Sur la responsabilité des États en tant que telle, il faut avoir une approche au cas par cas. Il arrive que les manquements d’un gouvernement s’opèrent sur un camp en particulier et non sur tous les réfugiés présents sur son territoire. Par ailleurs, cette responsabilité est à apprécier au regard des engagements respectifs des pays hôtes, qu’ils soient politiques ou juridiques, en ce sens que si un État n’est pas responsable des flux migratoires qui peuvent arriver sur son territoire, il est néanmoins tenu par ses engagements internationaux et régionaux tant sur le respect des Droits de l’homme que ceux traitant plus spécifiquement des droits des réfugiés.
S’agissant de l’implication de l’État dans la gestion des camps, là aussi elle est à apprécier au cas par cas. Un pays peut déléguer pleinement ou partiellement cette gestion, comme il peut s’opposer à l’installation de camps humanitaires sur son territoire ; c’est le cas au Liban avec les Syriens par exemple.
Comment analysez-vous la situation des Palestiniens au Liban et en Syrie ?
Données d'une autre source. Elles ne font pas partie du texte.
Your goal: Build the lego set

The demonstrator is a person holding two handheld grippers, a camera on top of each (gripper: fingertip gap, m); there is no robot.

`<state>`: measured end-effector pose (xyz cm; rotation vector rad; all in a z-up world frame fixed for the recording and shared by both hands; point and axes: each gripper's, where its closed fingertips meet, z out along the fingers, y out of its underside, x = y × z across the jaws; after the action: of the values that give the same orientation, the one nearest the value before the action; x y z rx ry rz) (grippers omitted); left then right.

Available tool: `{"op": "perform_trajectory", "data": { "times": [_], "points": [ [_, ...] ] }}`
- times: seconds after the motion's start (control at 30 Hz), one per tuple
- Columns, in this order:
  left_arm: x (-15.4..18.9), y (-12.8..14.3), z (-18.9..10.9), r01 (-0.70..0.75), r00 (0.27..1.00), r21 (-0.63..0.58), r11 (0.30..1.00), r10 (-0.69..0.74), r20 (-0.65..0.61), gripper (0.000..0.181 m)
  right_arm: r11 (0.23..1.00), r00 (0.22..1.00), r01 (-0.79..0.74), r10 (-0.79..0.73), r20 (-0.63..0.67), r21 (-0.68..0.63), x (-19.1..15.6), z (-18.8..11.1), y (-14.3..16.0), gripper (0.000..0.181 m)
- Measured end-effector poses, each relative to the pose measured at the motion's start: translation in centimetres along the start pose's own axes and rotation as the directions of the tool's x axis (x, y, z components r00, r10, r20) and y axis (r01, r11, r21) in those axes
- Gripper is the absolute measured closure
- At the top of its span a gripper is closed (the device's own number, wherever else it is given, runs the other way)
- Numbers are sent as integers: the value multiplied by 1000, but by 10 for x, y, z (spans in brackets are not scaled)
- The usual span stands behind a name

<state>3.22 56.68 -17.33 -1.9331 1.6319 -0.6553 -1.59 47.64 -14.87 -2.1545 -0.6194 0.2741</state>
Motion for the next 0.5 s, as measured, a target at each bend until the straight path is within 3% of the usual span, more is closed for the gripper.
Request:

Les réfugiés palestiniens sont estimés à plus de 7 millions, dont 5,7 millions enregistrés auprès de l’UNRWA en 2022 et dépendants de ses services autant dans les Territoires occupés que dans les pays frontaliers, c’est-à-dire la Jordanie, la Syrie et le Liban. Dans ce dernier, ils sont considérés comme des « résidents étrangers temporaires ». Longtemps vus comme porteurs de déstabilisation, ils sont devenus synonymes de « fardeau ». Ils vivent dans 12 camps fermés et surveillés par l’armée libanaise. Plus de 20 professions leur sont interdites, et ils ne peuvent pas acquérir de biens fonciers. En Syrie, les Palestiniens ont plus de droits qu’au Liban, comme l’accès aux services sociaux, mais ils vivent la migration forcée à cause de la guerre et sont particulièrement vulnérables à ses conséquences. Beaucoup sont devenus des déplacés à l’intérieur du pays, des dizaines de milliers ont fui vers la Jordanie, la Turquie, l’Égypte, et de plus en plus vers l’Europe, où ils se retrouvent souvent sans statut légal et sont sujets à une grande vulnérabilité (pauvreté, chômage…). Il est impossible d’avoir des chiffres, y compris auprès de l’UNRWA.

Comment la majorité des camps au Moyen-Orient s’organisent-ils ? Quels sont les « services » assurés (santé, éducation, travail…) ?
Ils s’organisent en fonction de leur statut. Les camps peuvent être officiels, comme les 58 palestiniens enregistrés, ou informels, comme ceux de Syriens au Liban, à Akkar par exemple, où au moins 36 lieux ont été recensés. Le statut conféré au camp détermine les modalités de sa gestion, son administration, les budgets qui vont y être alloués, les services qui y seront opérés, etc. À noter que la notion de « camp de réfugiés » n’a pas de définition propre qui permet d’avoir un consensus formel reconnu par tous les acteurs. Ils désignent des hébergements, parfois accompagnés d’une prise en charge, pour des personnes étant dans des situations d’urgence qui imposent un déplacement ou une perte de l’habitat initial entraînées par une ou plusieurs crises, qu’elles soient par exemple climatiques, issues d’un conflit ou sanitaires. Ces camps sont ainsi de plusieurs types, même s’ils servent tous l’objectif d’accueillir les populations dans le besoin.
Toutefois, il est possible d’appréhender la nature des camps à travers les typologies développées par des universitaires d’une part, par des gestionnaires et acteurs de terrain d’autre part, notamment l’UNHCR. Ainsi, le chercheur français Michel Agier donne une définition théorique complète et distingue cinq types : le camp de réfugiés, qui accueille les personnes déplacées venant d’un autre pays ayant fui pour des raisons humanitaires ; le camp de déplacés, qui rassemble les individus forcés de bouger à l’intérieur de leur propre pays également pour des raisons humanitaires ; le centre de rétention administrative, lieu de privation de liberté pour des personnes en raison de leur situation de migration dans un contexte politique de contrôle migratoire ; le camp auto-établi ou informel, mis en place de manière spontanée par des déplacés ou des réfugiées, sans organisation externe préalable ; les camps de travailleurs et ouvriers migrants (1). Il paraît donc également possible de classifier ces types de camps dans deux grandes catégories : ceux mis en place par des États ou des organisations internationales dont les raisons d’être sont humanitaires et politiques, et ceux établis par les intéressés pour des raisons humanitaires.